TASK: Copy out exactly the lines below that run from the one holding "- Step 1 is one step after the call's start" to the one holding "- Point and", keeping both of those lines and no others.
(DATA BELOW begins)
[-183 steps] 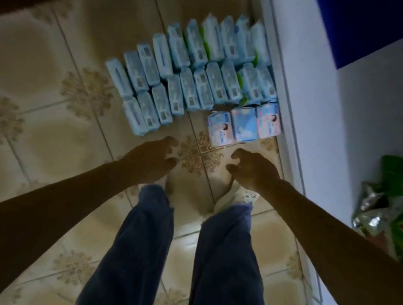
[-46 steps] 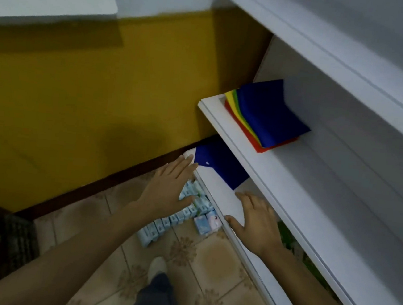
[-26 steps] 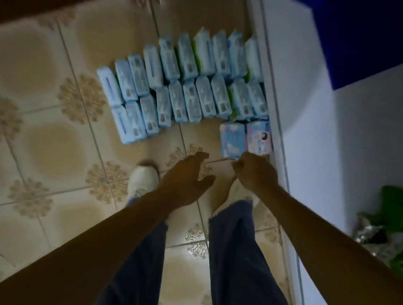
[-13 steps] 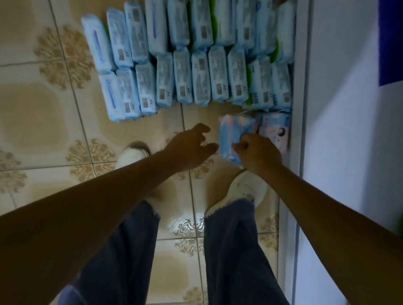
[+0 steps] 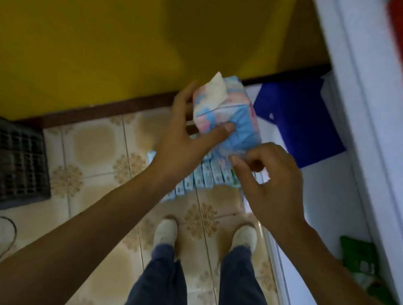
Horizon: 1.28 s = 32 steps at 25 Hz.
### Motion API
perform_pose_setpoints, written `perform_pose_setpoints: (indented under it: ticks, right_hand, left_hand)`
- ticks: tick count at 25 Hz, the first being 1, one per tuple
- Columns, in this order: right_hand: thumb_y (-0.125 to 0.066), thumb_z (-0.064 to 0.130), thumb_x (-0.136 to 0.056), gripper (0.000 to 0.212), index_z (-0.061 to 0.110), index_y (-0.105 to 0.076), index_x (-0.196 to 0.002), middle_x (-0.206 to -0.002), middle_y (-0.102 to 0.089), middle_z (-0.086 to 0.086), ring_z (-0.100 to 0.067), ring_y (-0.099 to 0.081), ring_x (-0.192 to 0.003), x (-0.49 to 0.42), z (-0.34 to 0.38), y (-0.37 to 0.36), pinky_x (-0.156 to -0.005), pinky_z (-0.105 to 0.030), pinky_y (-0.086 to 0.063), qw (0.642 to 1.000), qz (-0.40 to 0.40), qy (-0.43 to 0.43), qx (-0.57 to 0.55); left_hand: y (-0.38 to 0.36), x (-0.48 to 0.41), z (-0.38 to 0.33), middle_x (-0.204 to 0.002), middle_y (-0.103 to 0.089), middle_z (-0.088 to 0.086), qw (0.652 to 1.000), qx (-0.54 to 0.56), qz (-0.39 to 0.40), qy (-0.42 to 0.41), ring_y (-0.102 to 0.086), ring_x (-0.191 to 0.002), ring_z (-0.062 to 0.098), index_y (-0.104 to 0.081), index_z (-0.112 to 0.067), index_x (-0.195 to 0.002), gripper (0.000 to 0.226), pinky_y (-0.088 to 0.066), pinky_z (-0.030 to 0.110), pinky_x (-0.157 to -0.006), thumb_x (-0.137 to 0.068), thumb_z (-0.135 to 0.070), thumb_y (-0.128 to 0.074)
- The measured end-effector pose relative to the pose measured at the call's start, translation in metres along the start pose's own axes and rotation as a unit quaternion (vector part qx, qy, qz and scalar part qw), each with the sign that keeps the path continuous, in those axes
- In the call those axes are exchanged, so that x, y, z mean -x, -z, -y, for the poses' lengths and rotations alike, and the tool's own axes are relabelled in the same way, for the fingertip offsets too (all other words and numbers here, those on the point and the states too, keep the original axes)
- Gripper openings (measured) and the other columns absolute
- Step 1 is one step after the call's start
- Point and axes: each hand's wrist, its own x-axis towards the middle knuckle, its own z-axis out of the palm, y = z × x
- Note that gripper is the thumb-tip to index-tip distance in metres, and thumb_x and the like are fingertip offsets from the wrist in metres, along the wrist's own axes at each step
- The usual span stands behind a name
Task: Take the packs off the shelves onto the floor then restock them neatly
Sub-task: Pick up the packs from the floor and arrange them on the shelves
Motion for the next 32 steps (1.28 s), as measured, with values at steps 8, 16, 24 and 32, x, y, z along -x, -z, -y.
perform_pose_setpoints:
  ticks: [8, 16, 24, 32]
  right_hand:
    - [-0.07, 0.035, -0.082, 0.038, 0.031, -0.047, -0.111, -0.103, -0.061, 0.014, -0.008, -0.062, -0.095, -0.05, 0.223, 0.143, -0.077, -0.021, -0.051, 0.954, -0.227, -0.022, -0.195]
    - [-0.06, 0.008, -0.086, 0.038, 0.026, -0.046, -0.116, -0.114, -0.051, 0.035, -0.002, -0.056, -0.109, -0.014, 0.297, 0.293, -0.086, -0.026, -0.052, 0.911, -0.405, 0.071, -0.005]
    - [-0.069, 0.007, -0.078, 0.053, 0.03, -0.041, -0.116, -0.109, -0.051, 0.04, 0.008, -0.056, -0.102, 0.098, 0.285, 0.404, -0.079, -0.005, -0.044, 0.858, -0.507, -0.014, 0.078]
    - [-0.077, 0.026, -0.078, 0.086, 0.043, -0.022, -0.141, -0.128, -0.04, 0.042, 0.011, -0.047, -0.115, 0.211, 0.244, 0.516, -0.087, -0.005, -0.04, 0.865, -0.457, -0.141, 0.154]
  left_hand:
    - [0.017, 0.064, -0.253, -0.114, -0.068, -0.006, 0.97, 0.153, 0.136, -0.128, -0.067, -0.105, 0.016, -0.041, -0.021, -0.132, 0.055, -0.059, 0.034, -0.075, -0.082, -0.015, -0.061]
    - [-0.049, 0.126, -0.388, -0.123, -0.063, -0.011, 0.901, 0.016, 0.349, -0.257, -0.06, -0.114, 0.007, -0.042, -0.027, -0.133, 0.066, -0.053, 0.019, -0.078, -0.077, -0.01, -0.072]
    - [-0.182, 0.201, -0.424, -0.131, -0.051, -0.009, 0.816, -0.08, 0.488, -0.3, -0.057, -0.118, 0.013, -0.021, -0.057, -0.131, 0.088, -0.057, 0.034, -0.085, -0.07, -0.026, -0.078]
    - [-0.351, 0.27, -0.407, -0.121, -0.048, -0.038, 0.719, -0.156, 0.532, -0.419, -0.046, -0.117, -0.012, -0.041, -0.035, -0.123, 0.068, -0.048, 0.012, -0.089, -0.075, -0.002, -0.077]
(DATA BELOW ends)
RESULT OF THE EXERCISE:
- Step 1 is one step after the call's start
- Point and axes: each hand's wrist, its own x-axis towards the middle knuckle, its own z-axis out of the palm, y = z × x

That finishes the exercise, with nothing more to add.